Friday, 9 December 2016

The spirit of the beige...

There are so many things to write about, or so I keep telling myself. But as soon as I'm in front of a keyboard, I forget what they are. I was going to write about the colour beige. Is beige a colour or a state of mind? It's both, but for the purposes of clarity, we'll stick to it being a colour. The colour beige features very strongly in my life because it's a kind of default fashion setting for so many people, especially people in my family. I remember reading somewhere that the older you get the beiger you become. And that last turn of phrase, for some reason, reminds me of an old Joe Walsh album, The Smoker you Are, the Player you Get, or perhaps it's the other way around; I think Rocky Mountain Way was a key track.

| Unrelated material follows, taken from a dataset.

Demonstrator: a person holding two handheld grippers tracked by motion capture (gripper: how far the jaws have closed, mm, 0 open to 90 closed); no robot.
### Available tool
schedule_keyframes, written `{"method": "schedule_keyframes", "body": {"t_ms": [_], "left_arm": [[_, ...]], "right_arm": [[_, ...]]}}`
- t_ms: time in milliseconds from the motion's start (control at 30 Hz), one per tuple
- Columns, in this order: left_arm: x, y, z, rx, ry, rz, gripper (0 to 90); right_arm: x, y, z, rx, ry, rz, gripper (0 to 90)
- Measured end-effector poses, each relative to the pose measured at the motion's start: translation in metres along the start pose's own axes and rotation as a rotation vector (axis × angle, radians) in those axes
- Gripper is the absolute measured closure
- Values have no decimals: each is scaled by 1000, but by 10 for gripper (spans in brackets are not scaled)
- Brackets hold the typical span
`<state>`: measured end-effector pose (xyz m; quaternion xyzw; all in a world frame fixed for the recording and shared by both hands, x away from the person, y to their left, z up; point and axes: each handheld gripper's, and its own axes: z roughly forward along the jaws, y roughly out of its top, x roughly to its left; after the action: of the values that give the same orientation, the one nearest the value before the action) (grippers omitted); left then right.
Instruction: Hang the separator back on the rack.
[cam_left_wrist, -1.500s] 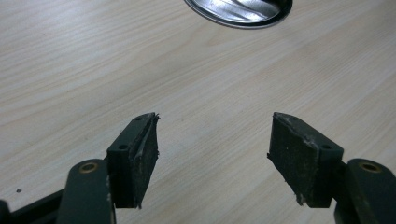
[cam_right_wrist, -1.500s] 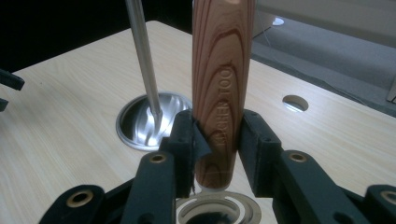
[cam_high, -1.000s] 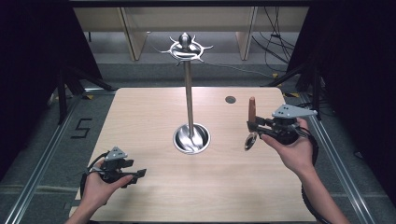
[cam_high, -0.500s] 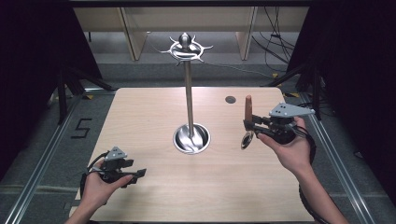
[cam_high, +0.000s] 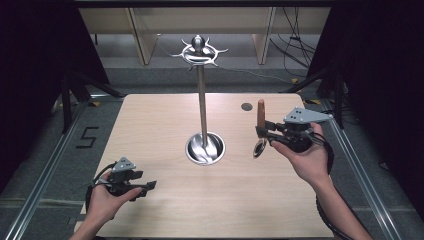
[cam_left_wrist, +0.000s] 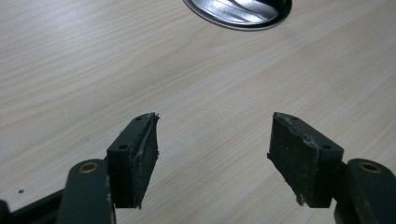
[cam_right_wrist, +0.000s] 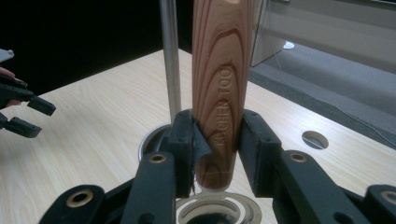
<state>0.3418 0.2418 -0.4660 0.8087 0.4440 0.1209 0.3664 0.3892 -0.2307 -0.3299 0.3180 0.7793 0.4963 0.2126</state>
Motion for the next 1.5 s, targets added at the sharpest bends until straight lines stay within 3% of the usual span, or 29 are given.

But let's get back to beige, as opposed to 'back to black'. When I was a kid, my mum was very keen on beige. "Ooh, why don't you buy yourself a nice pair of beige trousers?" Or a beige jumper. It's so neutral and safe and it's taking over the world. I am surrounded by beige. Beige curtains, beige floors, beige carpets, even beige food. The other day I figured out that I exist on a diet of beige. Think about it for a minute: Weetabix = beige; a cup of tea with milk = beige; a slice of brown bread = beige; an egg (on the outside) = beige; a banana, well, alright, not exactly beige, more a kind of 'beigey' yellow, but let's say a banana is a variation on the beige theme. If you pay a visit to a paint shop you might find the colour 'banana', perhaps, and that, ultimately would dry to a kind of beige colour.

It's beige...
Old people wear a lot of beige. Marks & Spencer sells a lot of beige and if I was a fan of musicals and had a heavy cold, I'd probably sing the praises of Elaine Beige. If I was a guest at a wedding and still had a heavy cold I might have to ask the beige boys to bring me a tissue, or if I turned up at somebody's house dressed only in beige, it might be argued that I was showing my beige. Geddit? "Showing my beige" as in showing my age? No? Oh well.

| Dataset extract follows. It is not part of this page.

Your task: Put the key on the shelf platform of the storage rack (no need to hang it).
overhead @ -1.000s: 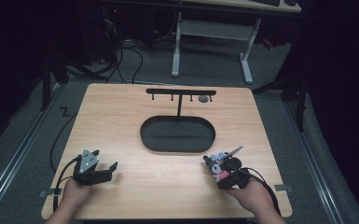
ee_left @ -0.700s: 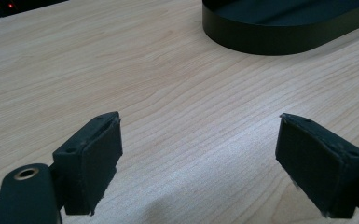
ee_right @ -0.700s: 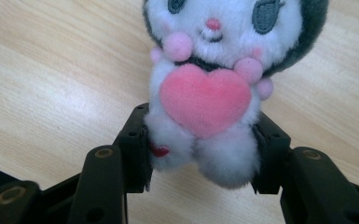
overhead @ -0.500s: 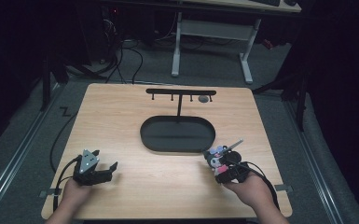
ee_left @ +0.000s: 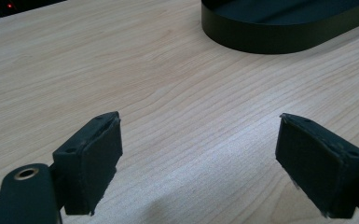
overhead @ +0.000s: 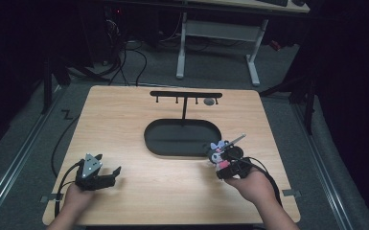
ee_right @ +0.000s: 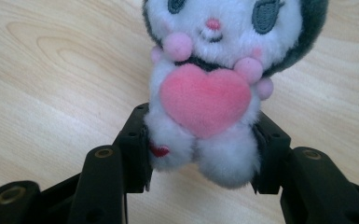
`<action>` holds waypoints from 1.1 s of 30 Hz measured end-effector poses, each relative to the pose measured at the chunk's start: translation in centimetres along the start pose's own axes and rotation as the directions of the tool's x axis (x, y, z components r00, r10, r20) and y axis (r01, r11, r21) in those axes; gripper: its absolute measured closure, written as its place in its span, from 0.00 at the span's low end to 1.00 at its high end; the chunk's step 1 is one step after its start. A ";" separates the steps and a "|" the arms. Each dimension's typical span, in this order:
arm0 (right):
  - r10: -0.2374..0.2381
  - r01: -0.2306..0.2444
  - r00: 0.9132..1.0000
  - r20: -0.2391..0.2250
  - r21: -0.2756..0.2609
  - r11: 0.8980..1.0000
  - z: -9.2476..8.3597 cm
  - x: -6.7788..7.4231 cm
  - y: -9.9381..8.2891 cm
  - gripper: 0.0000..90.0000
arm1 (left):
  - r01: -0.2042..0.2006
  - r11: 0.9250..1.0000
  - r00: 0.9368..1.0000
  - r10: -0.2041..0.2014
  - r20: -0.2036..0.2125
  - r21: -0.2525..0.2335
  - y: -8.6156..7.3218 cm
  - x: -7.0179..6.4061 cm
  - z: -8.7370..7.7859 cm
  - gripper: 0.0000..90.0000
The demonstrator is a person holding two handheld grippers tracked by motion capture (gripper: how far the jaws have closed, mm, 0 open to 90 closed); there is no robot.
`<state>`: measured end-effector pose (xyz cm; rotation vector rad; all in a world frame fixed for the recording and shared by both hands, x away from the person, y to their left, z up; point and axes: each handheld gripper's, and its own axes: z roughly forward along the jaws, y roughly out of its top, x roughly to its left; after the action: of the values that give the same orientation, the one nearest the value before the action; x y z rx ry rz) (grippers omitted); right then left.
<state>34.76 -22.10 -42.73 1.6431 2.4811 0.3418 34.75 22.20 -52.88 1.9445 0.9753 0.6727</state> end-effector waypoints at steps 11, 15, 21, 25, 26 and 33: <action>-0.019 0.019 1.000 -0.001 -0.013 1.000 0.2 0.5 2.5 0.56 | -0.002 1.000 1.000 0.002 0.002 -0.002 0.0 0.0 -0.1 0.17; -0.027 0.027 1.000 0.002 -0.009 1.000 0.2 0.8 3.5 0.56 | -0.002 1.000 1.000 0.002 0.004 -0.001 0.0 0.0 -0.1 0.17; -0.040 0.040 0.999 0.005 -0.010 0.999 0.4 1.1 5.0 0.56 | 0.000 1.000 1.000 0.000 0.005 0.000 -0.1 0.0 -0.1 0.17; -0.046 0.046 0.999 0.009 -0.006 0.999 0.8 1.2 5.9 0.56 | -0.002 1.000 1.000 0.002 0.006 -0.001 -0.1 0.0 -0.1 0.17; -0.048 0.048 0.999 0.010 -0.005 0.999 0.9 1.2 6.2 0.56 | -0.002 1.000 1.000 0.002 0.006 0.000 -0.1 0.0 -0.1 0.17; -0.045 0.045 0.999 0.011 -0.003 0.999 1.4 1.3 7.5 0.56 | 0.000 1.000 1.000 0.000 0.007 -0.001 -0.1 0.0 -0.1 0.17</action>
<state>41.24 -17.89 -42.11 1.5811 2.5039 0.3294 34.67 22.28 -52.87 1.9444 0.9706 0.6665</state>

I try my best to avoid beige, but I can't. My entire house is beige and whenever I'm anywhere, like, say, in John Lewis shopping for curtains, while everything is, ultimately, beige, it's a colour with many aliases. Oatmeal. Hopsack. Champagne. Mushroom. The list is endless.

If I was a novelist, I think I'd have to write a book about my beige life. It would be called 50 Shades of Beige.

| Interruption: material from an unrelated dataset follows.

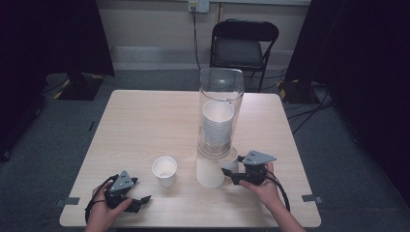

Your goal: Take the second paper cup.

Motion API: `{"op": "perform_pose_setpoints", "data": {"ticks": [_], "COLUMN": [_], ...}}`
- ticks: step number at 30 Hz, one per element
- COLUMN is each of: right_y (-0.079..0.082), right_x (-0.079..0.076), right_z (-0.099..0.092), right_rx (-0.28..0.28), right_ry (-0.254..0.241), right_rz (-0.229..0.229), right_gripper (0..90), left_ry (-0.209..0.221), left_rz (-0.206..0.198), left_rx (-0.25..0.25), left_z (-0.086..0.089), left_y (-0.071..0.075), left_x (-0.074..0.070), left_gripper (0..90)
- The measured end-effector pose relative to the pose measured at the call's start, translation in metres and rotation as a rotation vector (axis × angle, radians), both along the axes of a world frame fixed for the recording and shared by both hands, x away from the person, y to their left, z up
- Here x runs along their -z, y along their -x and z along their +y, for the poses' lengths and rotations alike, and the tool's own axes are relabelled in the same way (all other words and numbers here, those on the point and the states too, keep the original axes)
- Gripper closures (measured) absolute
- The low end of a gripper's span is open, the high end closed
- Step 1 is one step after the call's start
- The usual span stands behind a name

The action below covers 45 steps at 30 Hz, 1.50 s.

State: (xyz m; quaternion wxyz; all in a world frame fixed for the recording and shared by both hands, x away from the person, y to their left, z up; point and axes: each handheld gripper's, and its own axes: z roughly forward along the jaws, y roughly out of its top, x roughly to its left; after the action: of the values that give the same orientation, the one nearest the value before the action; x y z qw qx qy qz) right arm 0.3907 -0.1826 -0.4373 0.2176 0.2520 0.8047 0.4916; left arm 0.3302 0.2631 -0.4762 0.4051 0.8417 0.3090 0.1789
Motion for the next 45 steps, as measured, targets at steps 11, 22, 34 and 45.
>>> {"op": "perform_pose_setpoints", "data": {"ticks": [11,22,34,45], "right_y": [-0.005,-0.013,-0.012,-0.002], "right_x": [0.002,0.009,0.013,0.008], "right_z": [-0.027,-0.035,-0.039,-0.057], "right_rx": [0.088,0.15,0.156,0.169], "right_ry": [-0.03,0.013,0.061,0.074], "right_rz": [-0.007,0.031,0.053,0.086], "right_gripper": [31.2,29.9,24.1,15.8], "left_ry": [0.0,0.0,0.0,0.0], "left_rz": [0.0,0.0,0.0,0.0], "left_rx": [0.0,0.0,0.0,0.0], "left_z": [0.0,0.0,0.0,0.0], "left_y": [0.0,0.0,0.0,0.0], "left_x": [0.0,0.0,0.0,0.0], "left_gripper": [15.0,15.0,15.0,15.0]}}
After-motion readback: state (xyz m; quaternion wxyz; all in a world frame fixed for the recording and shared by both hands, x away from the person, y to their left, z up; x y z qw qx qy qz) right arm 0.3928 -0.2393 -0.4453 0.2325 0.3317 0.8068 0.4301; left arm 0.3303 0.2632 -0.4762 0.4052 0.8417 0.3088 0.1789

I am perched in front of the television, watching Channel Four News, sitting on a green armchair. But it's floating in a sea of beige. The television is perched on a beige-coloured wooden thingy with two draws containing DVDs and stuff. Diagonally across from me to the right is a wooden side table, but it's beige-coloured. To my left and right there are beige curtains, there are beige blinds in the conservatory, and a large rug in front of the fireplace is, yep, beige, but darker than the light beige of the wood floor underneath it.

I'm going to bed and fortunately the duvet ain't beige, the carpet is pink and the curtains red and I'm not sure what's worse.